Pay attention to your body during and after each walk. If your bleeding (lochia) picks up noticeably, gets heavier than a normal period, or turns bright red again after it had started to fade, that’s a signal you’ve done too much. Dial back the duration or take an extra rest day. The same goes for any new pain or pressure in your pelvis or abdomen.
What to Avoid at Two Weeks
High-effort activities are off the table for the first 12 weeks postpartum. That includes running, jogging, circuit training, team sports, jumping, and heavy lifting. Sit-ups, crunches, and full planks should also wait at least 12 weeks because they place too much direct strain on the abdominal wall before it has had time to close and heal.
If you had a cesarean birth, avoid any movements that stretch your midsection aggressively. Deep twists, backbends, and lifting anything heavier than your baby can strain your incision site. Most providers recommend limiting lifting to around 10 pounds (roughly the weight of your newborn in a car seat) for the first several weeks after surgery.
Even after a straightforward vaginal delivery, your joint laxity makes this a risky time for exercises that demand balance or quick direction changes. About 21% of pregnancy-related injuries involve the ankle and 16% involve the knee, largely because of this hormone-driven looseness. Stick to controlled, stable movements for now.
Signs You Should Stop
Some increase in fatigue is expected. But certain symptoms signal something more serious. Stop exercising and contact your provider if you notice:
- Heavier bleeding that exceeds a normal period or keeps getting worse over time
- Severe pain in your lower belly, which could indicate an infection in the uterus
- Chest pain, coughing, or difficulty breathing, which in rare cases can signal a blood clot in the lungs
- Extreme pain or discomfort that feels disproportionate to the activity you were doing
Mild soreness after reintroducing movement is normal. Sharp, sudden, or worsening pain is not.

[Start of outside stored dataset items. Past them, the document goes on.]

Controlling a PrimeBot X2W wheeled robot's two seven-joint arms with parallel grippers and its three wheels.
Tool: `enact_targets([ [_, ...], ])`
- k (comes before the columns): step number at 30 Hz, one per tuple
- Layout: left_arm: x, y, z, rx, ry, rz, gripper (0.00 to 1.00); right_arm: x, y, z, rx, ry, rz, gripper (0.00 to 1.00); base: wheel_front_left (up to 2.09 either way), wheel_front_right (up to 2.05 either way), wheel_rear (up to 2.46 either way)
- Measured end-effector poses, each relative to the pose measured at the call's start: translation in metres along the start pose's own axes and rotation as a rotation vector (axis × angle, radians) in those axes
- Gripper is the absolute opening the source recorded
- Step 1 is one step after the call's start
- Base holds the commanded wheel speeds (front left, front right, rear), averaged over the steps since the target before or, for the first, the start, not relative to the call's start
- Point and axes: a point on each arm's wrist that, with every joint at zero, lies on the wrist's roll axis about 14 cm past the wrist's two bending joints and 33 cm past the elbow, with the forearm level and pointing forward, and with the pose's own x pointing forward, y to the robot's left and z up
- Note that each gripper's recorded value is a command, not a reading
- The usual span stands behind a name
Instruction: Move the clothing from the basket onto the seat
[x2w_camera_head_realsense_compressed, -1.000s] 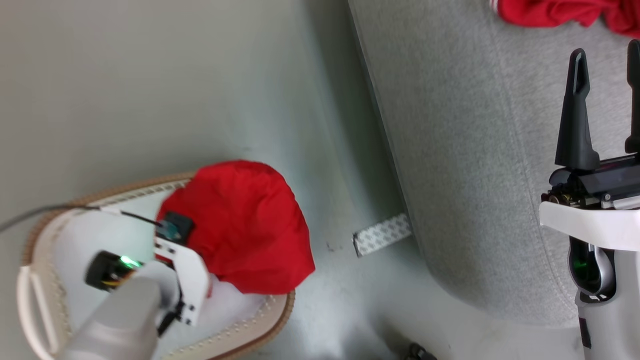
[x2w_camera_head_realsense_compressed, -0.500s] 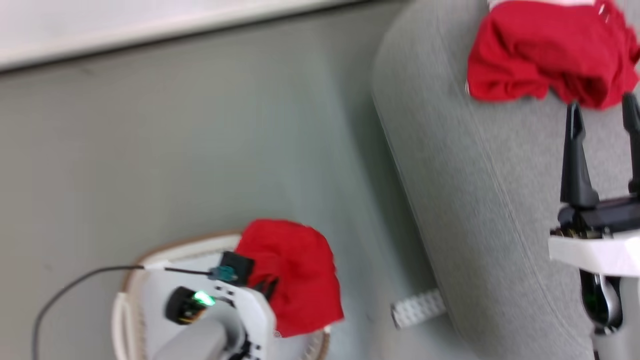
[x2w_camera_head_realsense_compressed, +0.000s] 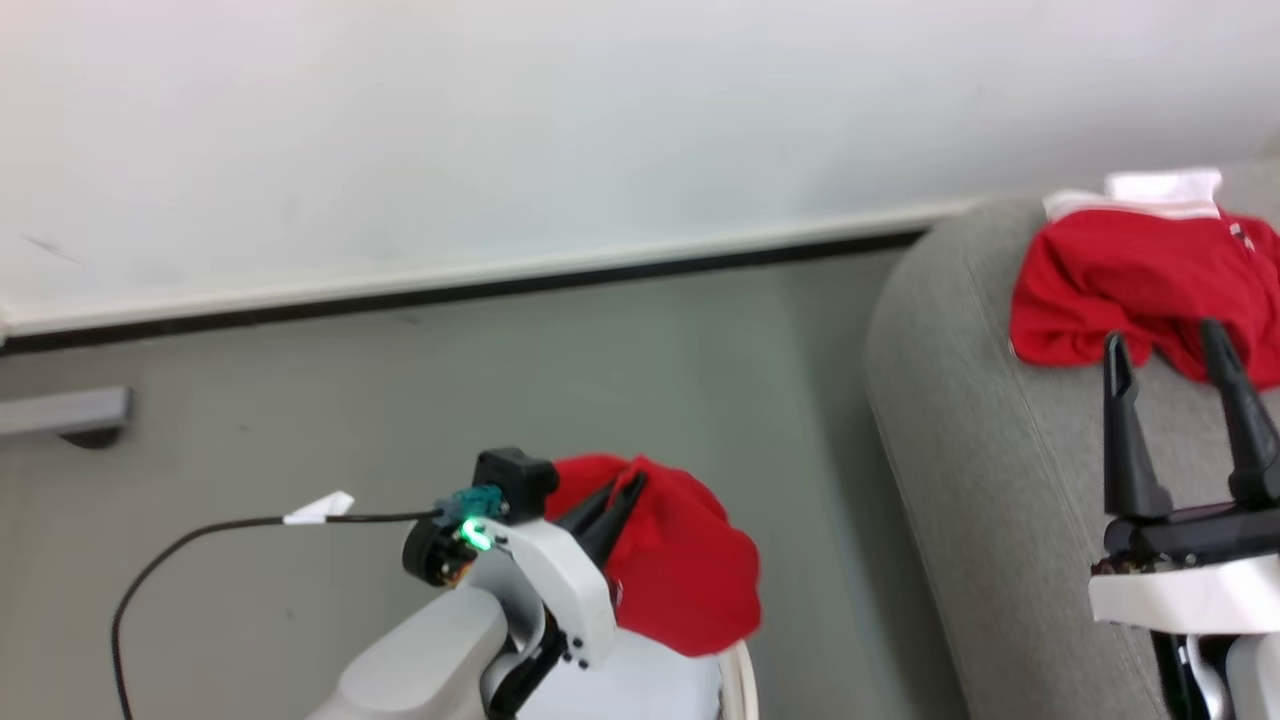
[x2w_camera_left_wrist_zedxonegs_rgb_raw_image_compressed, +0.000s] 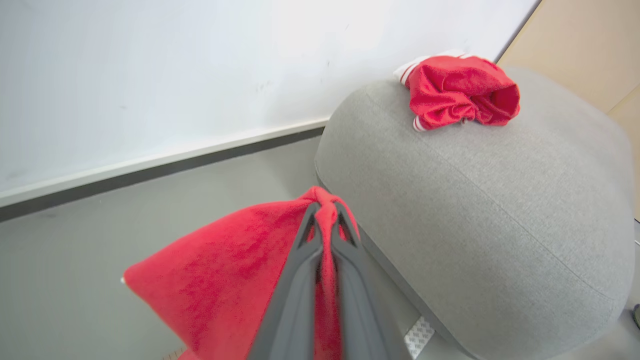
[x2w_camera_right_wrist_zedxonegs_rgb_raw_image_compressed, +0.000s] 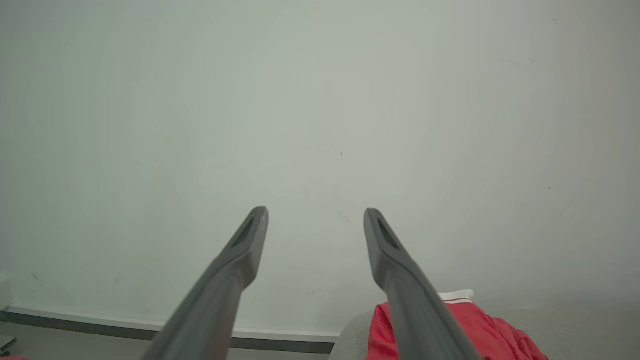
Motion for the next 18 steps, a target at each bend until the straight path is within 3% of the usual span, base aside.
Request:
enact_targets([
  [11, -0.041, -0.008, 0.111, 0.137, -0.308, 0.067, 0.0, -0.018, 0.048, 0.001, 0.106, 0.01, 0.104, 1.0, 0.0, 0.0, 0.0],
  [18, -0.061, -0.021, 0.171, 0.165, -0.472, 0.056, 0.0, -0.022, 0.079, 0.001, 0.154, 0.015, 0.179, 1.0, 0.0, 0.0, 0.0],
])
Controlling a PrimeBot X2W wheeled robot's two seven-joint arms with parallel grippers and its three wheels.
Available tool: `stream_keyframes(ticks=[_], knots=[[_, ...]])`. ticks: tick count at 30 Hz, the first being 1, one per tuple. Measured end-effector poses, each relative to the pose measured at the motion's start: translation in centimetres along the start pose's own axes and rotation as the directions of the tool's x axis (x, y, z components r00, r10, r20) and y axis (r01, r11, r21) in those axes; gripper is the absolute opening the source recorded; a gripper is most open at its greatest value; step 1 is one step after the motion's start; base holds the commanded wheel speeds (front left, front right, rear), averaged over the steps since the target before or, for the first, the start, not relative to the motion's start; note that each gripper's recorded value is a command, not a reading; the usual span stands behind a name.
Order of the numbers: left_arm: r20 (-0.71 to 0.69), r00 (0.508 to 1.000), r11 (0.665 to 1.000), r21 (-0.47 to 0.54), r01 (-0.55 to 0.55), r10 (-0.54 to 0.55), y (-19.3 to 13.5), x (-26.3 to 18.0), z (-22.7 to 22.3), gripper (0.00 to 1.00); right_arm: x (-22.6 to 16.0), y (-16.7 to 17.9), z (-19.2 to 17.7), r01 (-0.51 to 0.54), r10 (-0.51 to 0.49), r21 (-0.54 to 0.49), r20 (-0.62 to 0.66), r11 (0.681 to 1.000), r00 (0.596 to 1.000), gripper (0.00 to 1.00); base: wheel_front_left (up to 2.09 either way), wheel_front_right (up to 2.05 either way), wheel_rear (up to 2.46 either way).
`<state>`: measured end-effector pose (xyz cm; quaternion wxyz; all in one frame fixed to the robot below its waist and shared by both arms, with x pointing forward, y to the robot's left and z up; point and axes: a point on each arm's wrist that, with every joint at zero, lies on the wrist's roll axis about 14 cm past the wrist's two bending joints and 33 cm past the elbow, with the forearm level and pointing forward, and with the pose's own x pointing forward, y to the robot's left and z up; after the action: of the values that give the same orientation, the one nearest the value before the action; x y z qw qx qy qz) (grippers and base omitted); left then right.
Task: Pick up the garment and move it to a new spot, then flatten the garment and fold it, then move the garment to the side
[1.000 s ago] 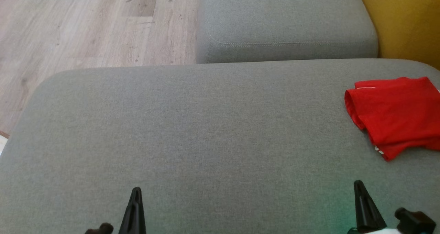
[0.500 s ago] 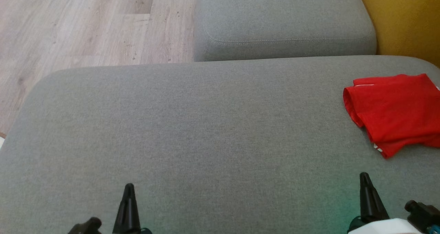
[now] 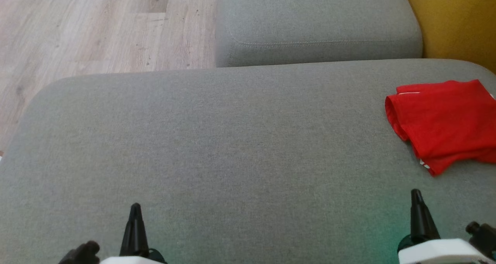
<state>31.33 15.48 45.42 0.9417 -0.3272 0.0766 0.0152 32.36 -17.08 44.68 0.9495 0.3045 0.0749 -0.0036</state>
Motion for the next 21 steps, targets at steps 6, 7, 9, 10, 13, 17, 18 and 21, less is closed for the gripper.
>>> stream_keyframes(ticks=[6,7,9,10,13,17,18,21], knots=[[-0.001,1.0,0.998,-0.068,-0.007,0.007,0.3,0.4,0.4,0.0,0.6,0.1,0.6,0.003,-0.004,0.073,0.012,0.997,1.0,0.0,0.0,0.0,0.0],[-0.003,1.0,0.997,-0.08,-0.005,0.005,0.3,0.5,0.3,0.0,0.6,0.0,0.6,0.005,-0.006,0.084,0.012,0.996,1.0,0.0,0.0,0.0,0.0],[-0.012,1.0,0.995,-0.101,-0.01,0.009,0.4,0.5,0.2,0.0,0.6,-0.1,0.6,0.011,-0.012,0.11,0.009,0.994,1.0,0.0,0.0,0.0,0.0],[-0.012,1.0,0.995,-0.101,-0.01,0.009,0.4,0.5,0.2,0.0,0.6,-0.1,0.6,0.011,-0.012,0.11,0.009,0.994,1.0,0.0,0.0,0.0,0.0],[-0.017,1.0,0.991,-0.135,-0.017,0.015,0.5,0.6,0.2,0.0,0.6,-0.3,0.6,0.02,-0.021,0.146,0.008,0.989,1.0,0.0,0.0,0.0,0.0],[-0.011,1.0,0.983,-0.181,-0.014,0.012,0.5,1.1,0.6,0.0,0.7,-0.5,0.6,0.029,-0.031,0.195,0.006,0.98,1.0,0.0,0.0,0.0,0.0],[-0.007,1.0,0.981,-0.192,-0.016,0.015,0.6,1.2,0.8,0.0,0.8,-0.5,0.7,0.029,-0.031,0.206,0.007,0.978,0.999,0.0,0.0,0.0,0.0],[-0.015,1.0,0.975,-0.223,-0.019,0.016,0.7,1.3,0.8,0.0,1.3,-0.4,1.3,0.022,-0.027,0.242,0.02,0.97,0.999,0.0,0.0,0.0,0.0]])
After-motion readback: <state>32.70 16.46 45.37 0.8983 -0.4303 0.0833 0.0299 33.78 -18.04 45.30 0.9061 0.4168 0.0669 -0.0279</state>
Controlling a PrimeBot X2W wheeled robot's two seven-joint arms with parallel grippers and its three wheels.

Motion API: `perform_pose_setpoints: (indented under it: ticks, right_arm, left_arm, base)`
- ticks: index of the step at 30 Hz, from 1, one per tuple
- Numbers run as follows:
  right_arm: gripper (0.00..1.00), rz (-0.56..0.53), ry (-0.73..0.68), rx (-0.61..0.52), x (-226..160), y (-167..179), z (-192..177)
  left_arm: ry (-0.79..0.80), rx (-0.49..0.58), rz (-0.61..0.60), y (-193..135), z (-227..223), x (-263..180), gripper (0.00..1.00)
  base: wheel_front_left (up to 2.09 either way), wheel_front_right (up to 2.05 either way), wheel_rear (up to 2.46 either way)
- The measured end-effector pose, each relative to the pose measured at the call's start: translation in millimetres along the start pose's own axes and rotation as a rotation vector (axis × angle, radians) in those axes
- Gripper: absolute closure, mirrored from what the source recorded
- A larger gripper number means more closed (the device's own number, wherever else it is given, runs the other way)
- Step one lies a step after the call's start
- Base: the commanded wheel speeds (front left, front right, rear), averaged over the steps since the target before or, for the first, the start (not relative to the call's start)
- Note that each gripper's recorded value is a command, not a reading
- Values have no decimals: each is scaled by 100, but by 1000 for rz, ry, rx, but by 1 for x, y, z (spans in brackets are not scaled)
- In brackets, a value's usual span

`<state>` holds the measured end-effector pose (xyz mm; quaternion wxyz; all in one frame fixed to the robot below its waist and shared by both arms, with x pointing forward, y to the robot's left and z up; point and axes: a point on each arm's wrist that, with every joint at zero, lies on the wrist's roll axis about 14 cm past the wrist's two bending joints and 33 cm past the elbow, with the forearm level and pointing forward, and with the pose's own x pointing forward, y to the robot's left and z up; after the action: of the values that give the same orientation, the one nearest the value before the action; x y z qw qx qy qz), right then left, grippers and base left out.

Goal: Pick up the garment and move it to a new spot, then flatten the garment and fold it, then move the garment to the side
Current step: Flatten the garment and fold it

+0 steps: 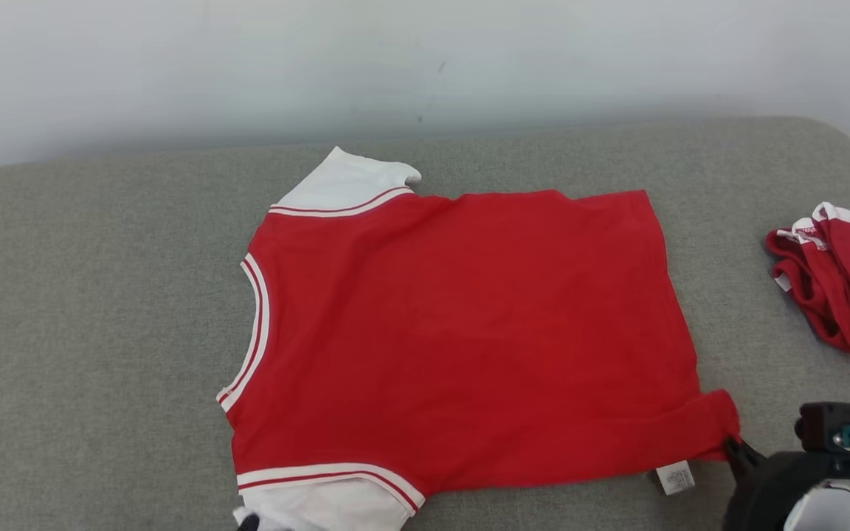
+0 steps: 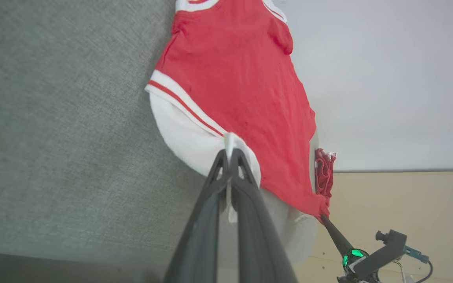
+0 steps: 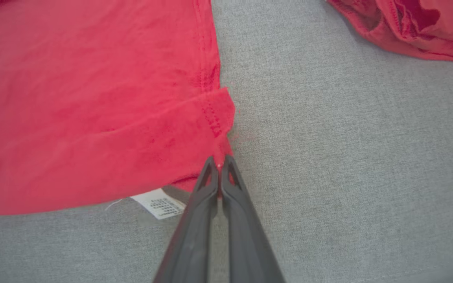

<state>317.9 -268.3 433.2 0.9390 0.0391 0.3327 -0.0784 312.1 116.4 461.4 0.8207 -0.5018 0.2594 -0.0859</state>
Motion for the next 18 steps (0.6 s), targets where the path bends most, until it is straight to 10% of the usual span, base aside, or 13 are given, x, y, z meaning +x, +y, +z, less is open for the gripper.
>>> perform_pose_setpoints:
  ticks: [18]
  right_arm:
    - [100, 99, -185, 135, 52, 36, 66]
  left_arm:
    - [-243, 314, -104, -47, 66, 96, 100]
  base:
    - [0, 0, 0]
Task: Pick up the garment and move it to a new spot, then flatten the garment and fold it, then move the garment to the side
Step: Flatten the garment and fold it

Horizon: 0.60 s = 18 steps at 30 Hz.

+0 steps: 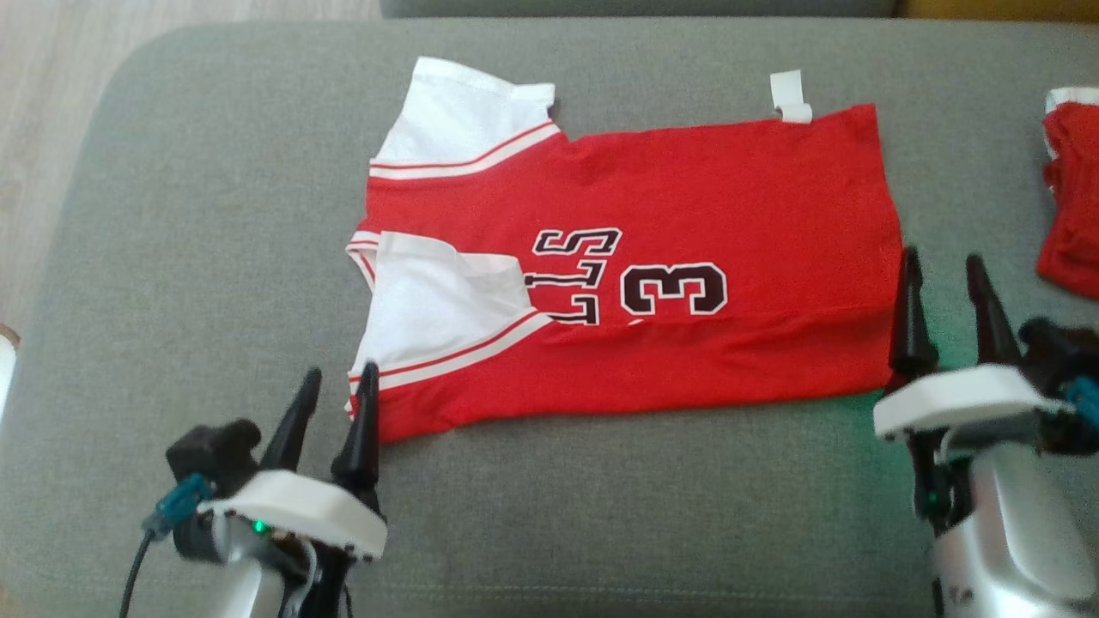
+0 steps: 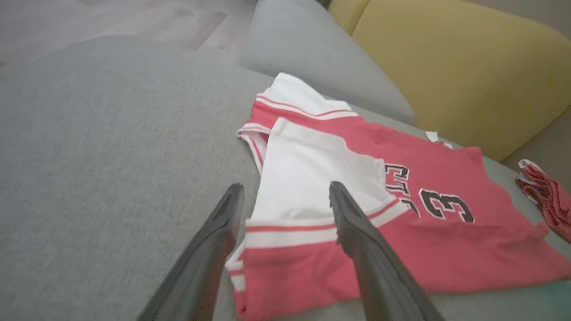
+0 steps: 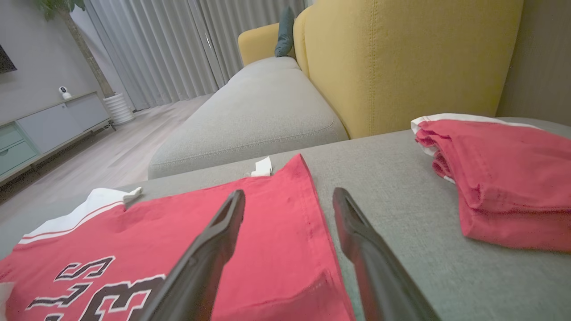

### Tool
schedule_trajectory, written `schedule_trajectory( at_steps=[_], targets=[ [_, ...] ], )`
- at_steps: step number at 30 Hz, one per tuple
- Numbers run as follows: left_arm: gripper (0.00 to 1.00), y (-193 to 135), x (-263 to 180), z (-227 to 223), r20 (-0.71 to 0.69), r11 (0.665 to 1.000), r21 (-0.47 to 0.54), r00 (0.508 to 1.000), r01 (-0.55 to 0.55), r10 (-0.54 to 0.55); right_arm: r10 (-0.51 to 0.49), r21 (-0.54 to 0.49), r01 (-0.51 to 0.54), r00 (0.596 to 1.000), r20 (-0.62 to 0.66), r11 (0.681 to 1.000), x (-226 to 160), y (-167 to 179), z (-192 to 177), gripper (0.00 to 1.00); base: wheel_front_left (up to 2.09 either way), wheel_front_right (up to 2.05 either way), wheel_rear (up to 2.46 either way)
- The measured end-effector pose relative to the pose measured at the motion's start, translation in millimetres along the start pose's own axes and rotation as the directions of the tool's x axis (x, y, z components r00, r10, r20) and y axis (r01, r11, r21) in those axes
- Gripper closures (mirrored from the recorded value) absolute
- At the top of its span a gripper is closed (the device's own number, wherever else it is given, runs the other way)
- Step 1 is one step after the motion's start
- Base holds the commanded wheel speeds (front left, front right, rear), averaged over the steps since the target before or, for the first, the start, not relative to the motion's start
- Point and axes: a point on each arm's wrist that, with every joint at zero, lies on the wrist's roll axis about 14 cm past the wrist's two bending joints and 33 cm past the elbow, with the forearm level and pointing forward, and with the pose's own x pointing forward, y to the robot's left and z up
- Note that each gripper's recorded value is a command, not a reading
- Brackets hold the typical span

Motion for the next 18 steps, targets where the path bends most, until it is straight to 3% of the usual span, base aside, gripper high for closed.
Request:
schedule_trajectory(
  at_steps=[9,18],
  targets=[
    [0.0,11.4,-30.0,-36.3,-0.216,0.999,-0.024,0.975,-0.048,0.042,0.03,0.007,-0.03,1.0,0.002,1.0,-22.5,9.1,-1.7,0.0,0.0,0.0,0.0],
    [0.0,18.0,-27.5,-59.4,-0.313,0.997,-0.014,0.947,-0.079,0.071,0.022,0.005,-0.022,1.0,0.008,1.0,-23.3,4.8,2.5,0.0,0.0,0.0,0.0]
  ],
)
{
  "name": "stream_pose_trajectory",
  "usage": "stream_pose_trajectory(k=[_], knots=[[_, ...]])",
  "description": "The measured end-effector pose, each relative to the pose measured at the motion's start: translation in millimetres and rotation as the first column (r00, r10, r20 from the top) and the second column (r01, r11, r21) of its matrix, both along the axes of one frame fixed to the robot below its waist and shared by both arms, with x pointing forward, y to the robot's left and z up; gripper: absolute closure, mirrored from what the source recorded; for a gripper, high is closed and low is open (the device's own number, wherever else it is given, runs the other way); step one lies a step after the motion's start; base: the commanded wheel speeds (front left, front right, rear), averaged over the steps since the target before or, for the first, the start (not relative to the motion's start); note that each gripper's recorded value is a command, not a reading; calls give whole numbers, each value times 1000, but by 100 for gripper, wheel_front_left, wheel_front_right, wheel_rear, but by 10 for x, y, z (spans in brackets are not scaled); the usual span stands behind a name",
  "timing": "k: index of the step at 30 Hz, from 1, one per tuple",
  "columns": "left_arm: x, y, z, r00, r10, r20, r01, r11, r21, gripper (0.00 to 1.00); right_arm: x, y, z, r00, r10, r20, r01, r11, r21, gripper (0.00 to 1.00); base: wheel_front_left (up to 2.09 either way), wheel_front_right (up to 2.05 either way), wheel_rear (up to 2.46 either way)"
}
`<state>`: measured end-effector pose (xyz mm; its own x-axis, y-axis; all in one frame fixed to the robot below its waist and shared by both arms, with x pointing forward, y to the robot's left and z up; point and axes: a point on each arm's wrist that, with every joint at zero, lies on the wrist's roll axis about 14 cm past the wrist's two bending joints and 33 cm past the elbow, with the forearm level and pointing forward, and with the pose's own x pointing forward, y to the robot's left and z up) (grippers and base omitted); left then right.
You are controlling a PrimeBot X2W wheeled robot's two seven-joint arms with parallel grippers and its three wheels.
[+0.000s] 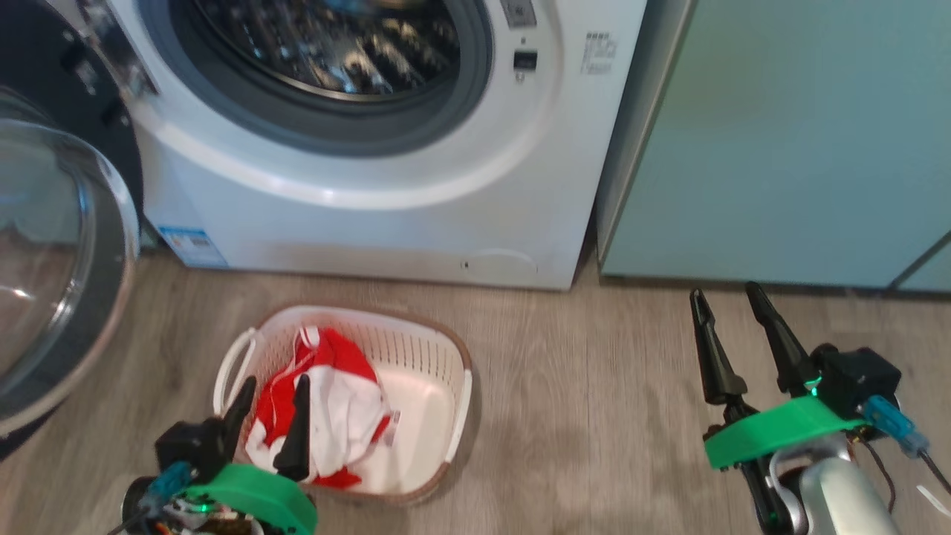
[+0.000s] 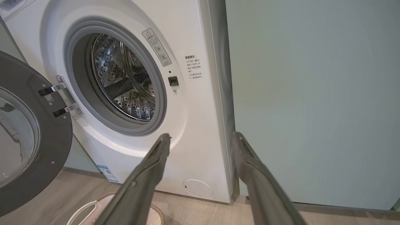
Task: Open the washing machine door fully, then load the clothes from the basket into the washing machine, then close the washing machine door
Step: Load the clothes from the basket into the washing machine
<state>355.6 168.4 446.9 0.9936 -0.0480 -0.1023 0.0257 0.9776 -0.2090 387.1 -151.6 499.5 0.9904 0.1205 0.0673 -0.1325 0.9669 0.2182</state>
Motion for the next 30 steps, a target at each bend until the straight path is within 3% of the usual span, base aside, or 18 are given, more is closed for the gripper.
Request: stream_pose_trajectory(k=[5, 11, 19, 24, 30], knots=[[84, -57, -555, 983, -28, -179, 34, 999, 31, 0, 147, -17, -148, 999, -4, -37, 4, 1000, -12, 0, 0, 0, 0], [308, -48, -1140, 931, -69, -358, 96, 993, 61, 0, 349, -68, -362, 996, -17, -83, 15, 1000, -23, 0, 0, 0, 0], [626, -42, -1938, 812, -128, -569, 230, 967, 110, 0, 516, -239, -774, 983, -60, -173, 52, 997, -49, 0, 0, 0, 0], [779, -62, -2324, 747, -145, -648, 282, 953, 112, 0, 545, -372, -977, 971, -95, -217, 84, 995, -59, 0, 0, 0, 0], [931, -128, -2640, 705, -167, -690, 322, 941, 101, 0, 576, -524, -1107, 961, -135, -242, 121, 990, -73, 0, 0, 0, 0]])
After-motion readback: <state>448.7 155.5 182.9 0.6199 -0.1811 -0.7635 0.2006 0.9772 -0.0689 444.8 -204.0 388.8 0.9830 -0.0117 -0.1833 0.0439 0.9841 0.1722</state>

A Realistic Daily Routine for Week Two
Putting it all together, a reasonable day of movement at two weeks postpartum might look like this: a few minutes of diaphragmatic breathing in the morning while your baby naps, three short sessions of 10 Kegel repetitions spread throughout the day, a set of 10 pelvic tilts when you have a quiet moment on the floor, and one short walk outside or around the house. The whole thing might add up to 20 or 30 minutes of intentional movement, broken into small pieces.
This can feel underwhelming if you were active before or during pregnancy. But these exercises are doing real structural work. They’re restoring the connection between your brain and your deep stabilizing muscles, rebuilding pelvic floor strength, and preparing your body to safely handle more demanding movement in the weeks ahead. The progression from here is gradual: by four to six weeks, most women with uncomplicated recoveries can begin adding longer walks, gentle stretching, and modified strength exercises, then build toward their pre-pregnancy routine over the following months.